Hi,
I have run my BAM files through Rsubread (ie using featurecounts) and then through DESeq2 for read normalisation, however, when I choose to count by features (ie by exon not gene) I get multiple rows returned for the same transcript ID:
So, taking the ensembl gene IDs from my normalised counts table as the keys for mapID function in annotationdbi to return the gene symbol, txid, txbiotype, etc:
normalized_counts_new2$SYMBOL <- mapIds(EnsDb.Hsapiens.v86, keys = normalized_counts_new2$GeneID, column = "SYMBOL", keytype = "GENEID", multiVals = "first")
normalized_counts_new2$TXID <- mapIds(EnsDb.Hsapiens.v86, keys = normalized_counts_new2$GeneID, column = "TXID", keytype = "GENEID", multiVals = "first")
The results of the first gene in my table shows that this function has called all the rows the same ensembl transcript IDs, but for this gene we would expect two transcripts (DDX11L1 ensembl page). I guess to be expected using multivals = "first" but I can't set this to list or characterlist without getting an error for mismatch between number of rows between replacement and data
So, then I tried using a select function in place of multiple mapIDs. This gives me the result I would expect, but I can't directly write this output to multiple new columns in the counts table. Of course I thought about joining the normalised counts table and the newly generated annotation table but the problem is that the number of rows in the counts table is 1182163 and in the select function results is 198002, so I wouldn't know which annotations join to which rows:
normalized_counts_new3 <- normalized_counts_new
normalized_counts_new3_annotations <- AnnotationDbi::select(EnsDb.Hsapiens.v86, keys=normalized_counts_new3$GeneID, columns = c("SYMBOL", "GENEBIOTYPE", "GENENAME", "TXID", "TXBIOTYPE"), keytype = "GENEID", multiVals = "list")
SO, my Qs:
Why am I getting multiple rows for the same transcript generated during subread?

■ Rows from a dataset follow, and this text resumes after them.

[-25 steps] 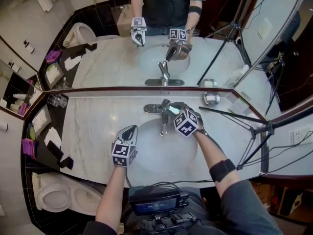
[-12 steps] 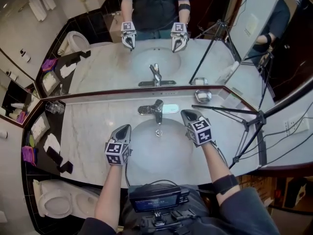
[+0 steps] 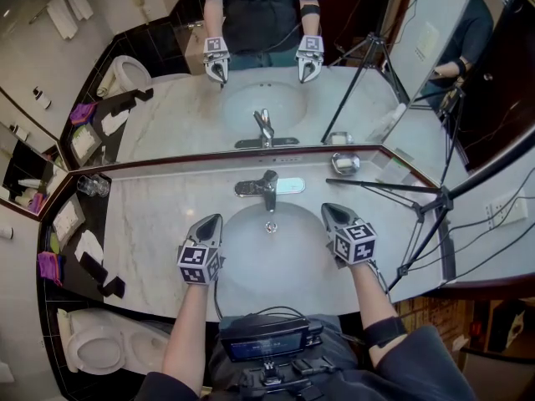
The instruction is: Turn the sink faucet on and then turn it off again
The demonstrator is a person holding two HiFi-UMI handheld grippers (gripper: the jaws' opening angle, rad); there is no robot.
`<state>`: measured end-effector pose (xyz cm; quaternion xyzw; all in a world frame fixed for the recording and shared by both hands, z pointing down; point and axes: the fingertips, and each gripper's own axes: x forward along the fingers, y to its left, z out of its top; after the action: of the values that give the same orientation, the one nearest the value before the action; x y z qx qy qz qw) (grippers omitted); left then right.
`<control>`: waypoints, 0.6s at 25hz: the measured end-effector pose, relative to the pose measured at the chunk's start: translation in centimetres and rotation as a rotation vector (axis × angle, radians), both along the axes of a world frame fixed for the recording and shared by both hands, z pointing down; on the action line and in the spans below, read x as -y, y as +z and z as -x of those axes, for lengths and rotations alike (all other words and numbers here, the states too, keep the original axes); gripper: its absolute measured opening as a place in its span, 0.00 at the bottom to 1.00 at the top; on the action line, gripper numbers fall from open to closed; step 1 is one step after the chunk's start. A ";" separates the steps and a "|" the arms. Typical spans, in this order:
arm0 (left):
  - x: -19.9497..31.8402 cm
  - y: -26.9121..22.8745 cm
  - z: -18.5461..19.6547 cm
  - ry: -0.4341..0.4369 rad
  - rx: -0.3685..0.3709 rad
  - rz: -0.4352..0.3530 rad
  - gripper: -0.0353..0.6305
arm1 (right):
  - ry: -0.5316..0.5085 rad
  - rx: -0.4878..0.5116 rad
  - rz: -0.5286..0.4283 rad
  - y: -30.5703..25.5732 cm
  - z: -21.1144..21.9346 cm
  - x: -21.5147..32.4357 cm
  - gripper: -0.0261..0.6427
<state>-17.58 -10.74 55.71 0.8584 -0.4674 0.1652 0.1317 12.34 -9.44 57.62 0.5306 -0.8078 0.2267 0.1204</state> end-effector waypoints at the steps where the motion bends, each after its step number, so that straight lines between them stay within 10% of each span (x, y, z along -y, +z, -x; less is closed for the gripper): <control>1: 0.0 0.0 -0.1 0.006 0.011 -0.003 0.05 | 0.003 -0.001 0.003 0.2 -0.1 -0.2 0.07; 15: 0.4 -0.1 -0.3 -0.010 -0.005 -0.001 0.05 | -0.050 -0.145 -0.032 1.6 0.9 1.1 0.07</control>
<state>-17.29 -11.15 55.64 0.8567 -0.4712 0.1621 0.1334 11.42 -10.51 59.20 0.5272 -0.8133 0.1718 0.1760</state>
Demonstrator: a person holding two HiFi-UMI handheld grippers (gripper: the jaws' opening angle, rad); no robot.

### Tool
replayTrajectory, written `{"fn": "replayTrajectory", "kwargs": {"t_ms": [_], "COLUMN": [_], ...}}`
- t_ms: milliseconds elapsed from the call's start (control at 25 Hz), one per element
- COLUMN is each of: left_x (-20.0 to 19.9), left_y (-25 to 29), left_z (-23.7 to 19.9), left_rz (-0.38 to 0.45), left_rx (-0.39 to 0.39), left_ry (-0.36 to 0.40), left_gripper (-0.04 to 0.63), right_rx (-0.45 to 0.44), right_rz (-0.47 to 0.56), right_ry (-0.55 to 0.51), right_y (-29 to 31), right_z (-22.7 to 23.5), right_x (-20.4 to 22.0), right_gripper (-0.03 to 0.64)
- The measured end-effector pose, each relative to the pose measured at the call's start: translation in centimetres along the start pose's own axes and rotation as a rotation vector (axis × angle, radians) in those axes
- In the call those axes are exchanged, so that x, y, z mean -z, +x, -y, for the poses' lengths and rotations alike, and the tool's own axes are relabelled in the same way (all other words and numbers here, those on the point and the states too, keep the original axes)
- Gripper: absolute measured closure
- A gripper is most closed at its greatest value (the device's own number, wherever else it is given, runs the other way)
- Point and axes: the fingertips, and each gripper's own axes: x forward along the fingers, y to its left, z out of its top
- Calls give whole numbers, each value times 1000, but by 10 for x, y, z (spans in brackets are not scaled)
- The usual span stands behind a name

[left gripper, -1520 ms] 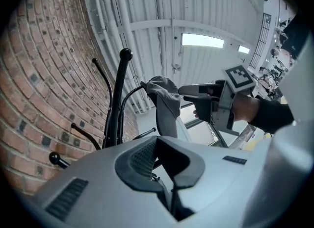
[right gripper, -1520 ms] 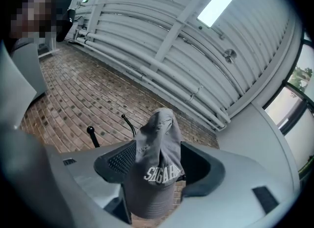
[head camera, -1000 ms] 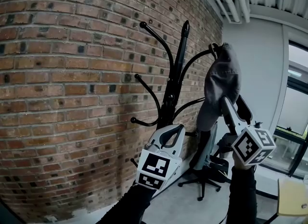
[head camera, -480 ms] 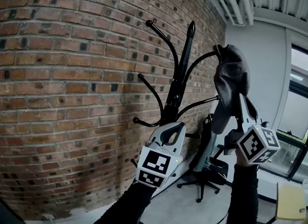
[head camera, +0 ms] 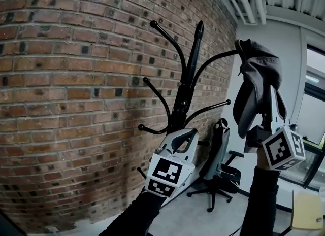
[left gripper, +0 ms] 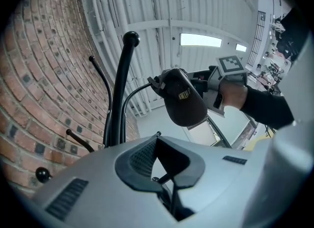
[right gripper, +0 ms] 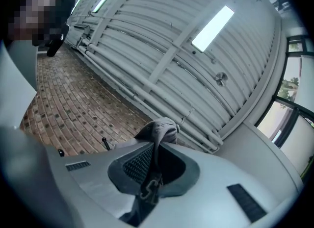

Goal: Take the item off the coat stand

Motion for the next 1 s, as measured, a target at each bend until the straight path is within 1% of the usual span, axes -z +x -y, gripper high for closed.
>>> {"fn": "replayTrajectory", "kwargs": {"t_ms": [160, 320, 360, 480, 640, 800, 1000], "left_x": [2, 2, 1, 0, 5, 9, 20], "left_y": [-2, -3, -3, -1, -2, -3, -10], "left_z": [1, 5, 6, 13, 25, 38, 49], "left_rz": [-3, -4, -3, -1, -8, -17, -43], "left_rx": [-1, 2, 4, 11, 27, 43, 49], "left_ry": [-10, -21, -23, -28, -47, -59, -74], "left_gripper": [589, 588, 589, 588, 588, 589, 588], "right_rx": [24, 2, 15, 63, 77, 90, 98], "right_rz": [38, 62, 55, 7, -66, -121, -197], "right_ry": [-12, -48, -50, -55, -63, -37, -39], "right_y": [-8, -15, -19, -33, -53, -72, -97], "right_z": [5, 8, 11, 23, 32, 40, 41], "right_x": [-20, -35, -35, -25, -2, 19, 46], "right_gripper": [592, 592, 591, 592, 592, 592, 591]}}
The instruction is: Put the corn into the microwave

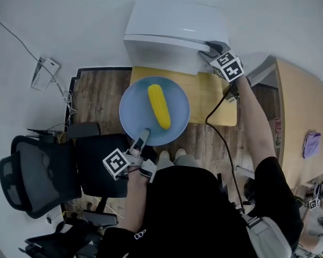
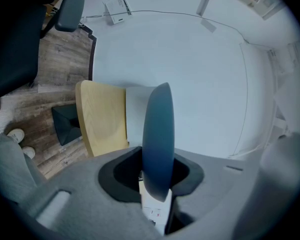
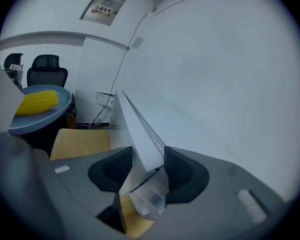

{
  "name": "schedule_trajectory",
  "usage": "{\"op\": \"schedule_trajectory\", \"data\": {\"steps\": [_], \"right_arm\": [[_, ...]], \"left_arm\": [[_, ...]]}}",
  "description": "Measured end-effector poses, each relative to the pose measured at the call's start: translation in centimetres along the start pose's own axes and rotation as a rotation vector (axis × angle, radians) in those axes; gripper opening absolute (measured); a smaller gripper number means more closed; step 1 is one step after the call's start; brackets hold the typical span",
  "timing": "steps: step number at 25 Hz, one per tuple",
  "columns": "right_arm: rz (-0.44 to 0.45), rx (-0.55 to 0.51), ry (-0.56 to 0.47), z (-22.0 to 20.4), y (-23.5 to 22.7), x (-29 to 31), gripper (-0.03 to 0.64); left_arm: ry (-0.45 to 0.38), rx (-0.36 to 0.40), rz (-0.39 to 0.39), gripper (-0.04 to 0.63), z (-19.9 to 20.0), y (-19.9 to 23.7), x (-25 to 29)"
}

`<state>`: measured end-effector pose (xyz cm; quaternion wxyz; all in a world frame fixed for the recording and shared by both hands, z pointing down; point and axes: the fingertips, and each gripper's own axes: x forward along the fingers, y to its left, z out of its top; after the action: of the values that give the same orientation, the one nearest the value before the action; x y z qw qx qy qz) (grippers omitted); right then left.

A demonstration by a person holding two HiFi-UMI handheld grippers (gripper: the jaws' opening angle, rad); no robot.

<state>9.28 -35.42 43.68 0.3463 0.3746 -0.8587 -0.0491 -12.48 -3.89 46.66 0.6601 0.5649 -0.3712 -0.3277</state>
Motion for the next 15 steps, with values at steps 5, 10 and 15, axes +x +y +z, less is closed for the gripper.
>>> {"op": "schedule_trajectory", "data": {"steps": [5, 10, 15], "right_arm": [[0.023, 0.007, -0.044, 0.0, 1.9, -1.6, 0.198], [0.038, 0.070, -0.131, 0.2, 4.8, -3.2, 0.187], [0.042, 0.123, -0.197, 0.4, 7.6, -4.5, 0.179]], "left_arm": [[0.008, 0.003, 0.008, 0.098, 0.0, 0.1, -0.3], [0.025, 0.000, 0.017, 0.098, -0.1, 0.3, -0.6], [0.032, -0.002, 0.030, 0.098, -0.6, 0.8, -1.4]]}}
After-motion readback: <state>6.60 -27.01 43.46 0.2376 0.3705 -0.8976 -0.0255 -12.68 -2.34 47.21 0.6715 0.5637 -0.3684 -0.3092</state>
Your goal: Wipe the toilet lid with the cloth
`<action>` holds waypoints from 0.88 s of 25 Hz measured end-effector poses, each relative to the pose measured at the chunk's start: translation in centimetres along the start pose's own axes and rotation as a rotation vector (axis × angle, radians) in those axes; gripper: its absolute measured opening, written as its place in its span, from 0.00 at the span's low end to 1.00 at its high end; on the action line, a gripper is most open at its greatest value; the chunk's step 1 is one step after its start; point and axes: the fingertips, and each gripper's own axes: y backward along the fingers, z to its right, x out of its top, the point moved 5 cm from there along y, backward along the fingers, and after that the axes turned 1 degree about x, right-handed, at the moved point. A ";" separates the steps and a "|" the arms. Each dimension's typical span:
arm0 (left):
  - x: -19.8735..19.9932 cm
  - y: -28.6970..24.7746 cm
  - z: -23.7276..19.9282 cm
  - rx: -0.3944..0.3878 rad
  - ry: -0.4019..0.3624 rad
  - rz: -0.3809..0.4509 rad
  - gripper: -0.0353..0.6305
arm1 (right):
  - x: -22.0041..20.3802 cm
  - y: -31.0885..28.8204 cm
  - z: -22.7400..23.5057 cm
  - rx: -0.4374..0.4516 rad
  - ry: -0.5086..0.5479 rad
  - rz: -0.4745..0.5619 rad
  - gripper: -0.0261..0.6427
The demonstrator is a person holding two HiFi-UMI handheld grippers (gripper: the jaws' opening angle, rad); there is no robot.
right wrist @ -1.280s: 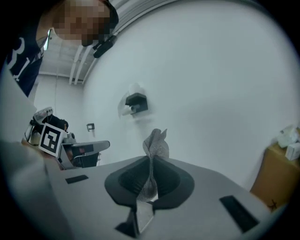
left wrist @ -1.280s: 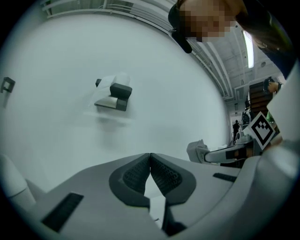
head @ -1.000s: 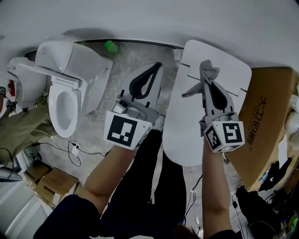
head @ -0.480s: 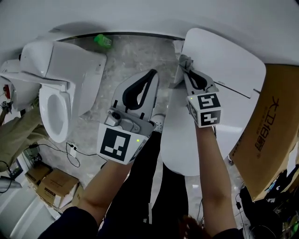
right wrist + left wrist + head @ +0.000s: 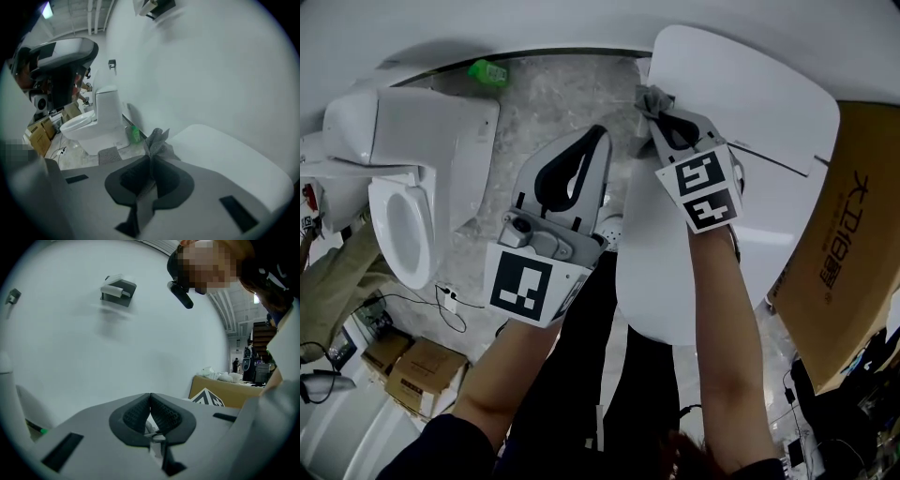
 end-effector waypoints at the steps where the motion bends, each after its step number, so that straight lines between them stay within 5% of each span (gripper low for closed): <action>1: 0.0 -0.2 0.3 -0.006 -0.003 -0.002 0.08 | -0.2 0.1 0.0 0.003 0.002 0.006 0.10; 7: 0.2 -1.4 1.5 -0.034 -0.031 -0.007 0.08 | -1.8 2.0 1.9 -0.036 0.011 -0.015 0.10; 22: 0.1 -3.2 3.3 -0.069 -0.046 -0.009 0.08 | -11.2 12.5 12.3 -0.296 -0.082 -0.093 0.09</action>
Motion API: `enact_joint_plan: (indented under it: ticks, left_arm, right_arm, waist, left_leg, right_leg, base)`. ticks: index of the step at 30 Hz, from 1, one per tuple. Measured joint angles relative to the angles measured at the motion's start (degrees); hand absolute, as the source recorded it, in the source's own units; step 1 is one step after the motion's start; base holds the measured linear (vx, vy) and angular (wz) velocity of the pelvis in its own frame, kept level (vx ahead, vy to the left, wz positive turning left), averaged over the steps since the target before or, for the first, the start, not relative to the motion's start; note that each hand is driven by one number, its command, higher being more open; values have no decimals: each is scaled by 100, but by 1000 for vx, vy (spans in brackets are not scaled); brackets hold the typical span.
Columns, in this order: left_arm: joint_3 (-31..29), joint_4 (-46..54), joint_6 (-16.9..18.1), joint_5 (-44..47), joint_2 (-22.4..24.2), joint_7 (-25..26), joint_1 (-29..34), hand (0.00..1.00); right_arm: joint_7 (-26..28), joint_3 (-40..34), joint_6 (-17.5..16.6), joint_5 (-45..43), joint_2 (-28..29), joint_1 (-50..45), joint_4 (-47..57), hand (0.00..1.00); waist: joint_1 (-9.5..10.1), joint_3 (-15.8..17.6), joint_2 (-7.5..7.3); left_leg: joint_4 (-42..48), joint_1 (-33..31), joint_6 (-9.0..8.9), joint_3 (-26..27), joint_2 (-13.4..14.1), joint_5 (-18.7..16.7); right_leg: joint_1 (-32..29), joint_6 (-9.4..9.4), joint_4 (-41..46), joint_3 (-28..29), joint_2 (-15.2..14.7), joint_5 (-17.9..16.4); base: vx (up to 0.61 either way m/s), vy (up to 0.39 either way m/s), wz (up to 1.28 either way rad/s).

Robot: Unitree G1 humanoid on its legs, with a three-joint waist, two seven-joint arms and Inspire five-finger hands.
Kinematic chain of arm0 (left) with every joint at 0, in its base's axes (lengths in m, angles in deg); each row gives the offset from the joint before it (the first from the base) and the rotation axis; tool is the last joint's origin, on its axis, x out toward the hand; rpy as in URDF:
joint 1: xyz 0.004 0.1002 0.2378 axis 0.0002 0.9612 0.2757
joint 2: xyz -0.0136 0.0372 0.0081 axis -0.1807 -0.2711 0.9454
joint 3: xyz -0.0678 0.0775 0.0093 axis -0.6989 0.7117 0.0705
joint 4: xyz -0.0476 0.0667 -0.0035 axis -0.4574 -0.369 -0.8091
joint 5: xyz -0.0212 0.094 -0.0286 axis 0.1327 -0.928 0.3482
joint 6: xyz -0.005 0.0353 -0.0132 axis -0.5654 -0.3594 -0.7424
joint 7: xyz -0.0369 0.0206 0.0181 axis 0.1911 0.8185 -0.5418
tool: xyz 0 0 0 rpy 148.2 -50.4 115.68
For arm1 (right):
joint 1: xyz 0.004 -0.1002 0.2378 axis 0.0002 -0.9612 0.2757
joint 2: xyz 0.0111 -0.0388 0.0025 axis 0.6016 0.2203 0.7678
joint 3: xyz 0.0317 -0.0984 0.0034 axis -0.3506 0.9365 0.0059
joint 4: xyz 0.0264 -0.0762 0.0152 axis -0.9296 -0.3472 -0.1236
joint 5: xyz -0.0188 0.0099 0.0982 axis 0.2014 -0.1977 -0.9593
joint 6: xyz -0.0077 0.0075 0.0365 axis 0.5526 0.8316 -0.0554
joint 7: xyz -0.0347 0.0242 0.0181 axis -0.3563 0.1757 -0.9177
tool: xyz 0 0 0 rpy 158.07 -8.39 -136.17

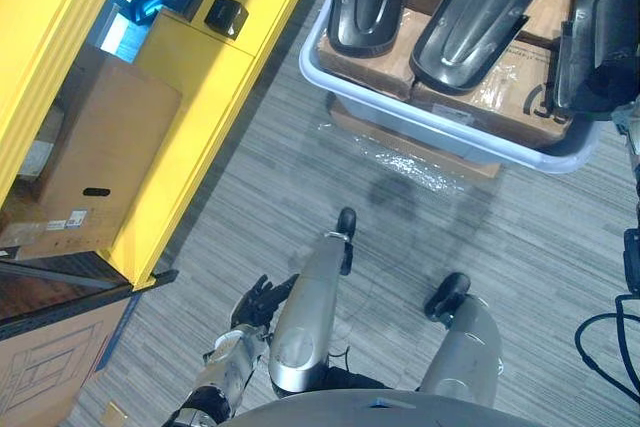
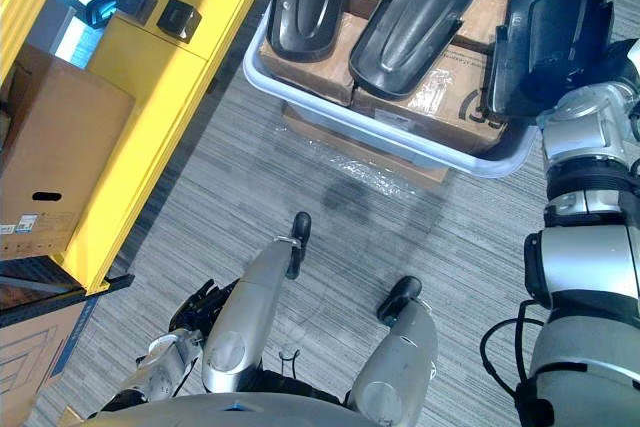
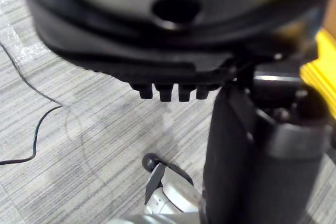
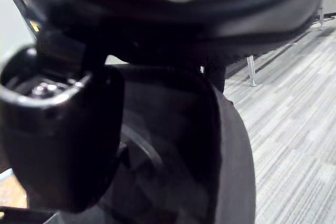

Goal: Walk over and take three plastic housings, then place them on the shelf

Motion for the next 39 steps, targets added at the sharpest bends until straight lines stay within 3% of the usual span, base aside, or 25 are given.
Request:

Am I supposed to consolidate the counts on different rows with duplicate transcriptIDs...? seems odd if so
How can I annotate these data properly? The select function gives the expected different transcripts but can't be joined to the counts table as the number of rows is 6 fold less
update: I've read some more and now understand that Rsubread by features is actually counting at exon level, so the multiple rows represent the different exons (can be annotated to show exonID) Answer in this post from Rsubread co-author was v helpful How to get read counts on transcript level using featurecounts?
So new Q is as such:
Are you completely sure that you want transcript level analysis, and not gene level analysis? I don't think DESeq is designed for transcript level analysis.